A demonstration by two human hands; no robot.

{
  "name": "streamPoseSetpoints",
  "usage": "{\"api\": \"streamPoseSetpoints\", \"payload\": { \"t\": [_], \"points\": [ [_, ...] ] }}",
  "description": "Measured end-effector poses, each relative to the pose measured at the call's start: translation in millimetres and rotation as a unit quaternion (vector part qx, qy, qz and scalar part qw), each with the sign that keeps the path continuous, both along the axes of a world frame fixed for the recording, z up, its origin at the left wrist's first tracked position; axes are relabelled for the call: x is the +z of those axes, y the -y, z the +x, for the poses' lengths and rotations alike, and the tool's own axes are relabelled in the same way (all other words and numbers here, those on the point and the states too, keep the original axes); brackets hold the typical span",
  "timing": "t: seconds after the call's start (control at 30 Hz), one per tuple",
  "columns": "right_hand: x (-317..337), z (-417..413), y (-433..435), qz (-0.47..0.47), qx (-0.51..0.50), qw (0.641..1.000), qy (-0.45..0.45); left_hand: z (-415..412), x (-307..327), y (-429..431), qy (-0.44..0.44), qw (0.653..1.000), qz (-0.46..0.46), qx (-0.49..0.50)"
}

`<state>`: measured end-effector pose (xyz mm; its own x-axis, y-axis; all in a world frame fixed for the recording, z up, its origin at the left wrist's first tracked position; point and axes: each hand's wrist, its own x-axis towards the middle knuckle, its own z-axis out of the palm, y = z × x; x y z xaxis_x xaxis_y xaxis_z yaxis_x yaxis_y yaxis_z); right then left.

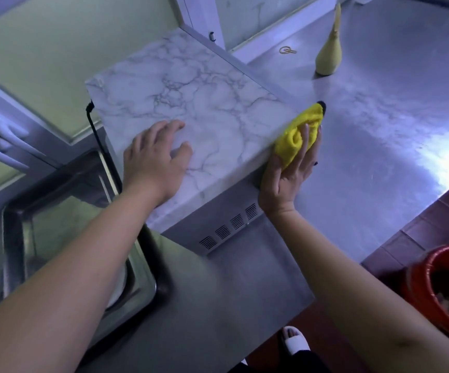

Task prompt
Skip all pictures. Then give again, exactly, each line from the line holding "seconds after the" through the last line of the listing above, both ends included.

Solution
  "timing": "t: seconds after the call's start (control at 30 Hz), one per tuple",
  "columns": "right_hand: x (-317..337), z (-417..413), y (-433..435), qz (-0.47..0.47), qx (-0.51..0.50), qw (0.641..1.000), qy (-0.45..0.45); left_hand: z (-415..412), x (-307..327), y (-429..431), qy (-0.44..0.44), qw (0.653..1.000), qz (-0.46..0.46), qx (-0.49..0.50)"
}

`<state>`: measured end-effector pose (xyz mm; its own x-axis, y-axis; all in a world frame fixed for the recording, z up, its origin at the left wrist's first tracked position; point and axes: each hand's wrist, its own x-axis towards the middle knuckle, its own z-axis out of the palm, y = z × x; x y z xaxis_x xaxis_y xaxis_z yaxis_x yaxis_y yaxis_z); right then left.

Nothing further is needed to complete the exercise.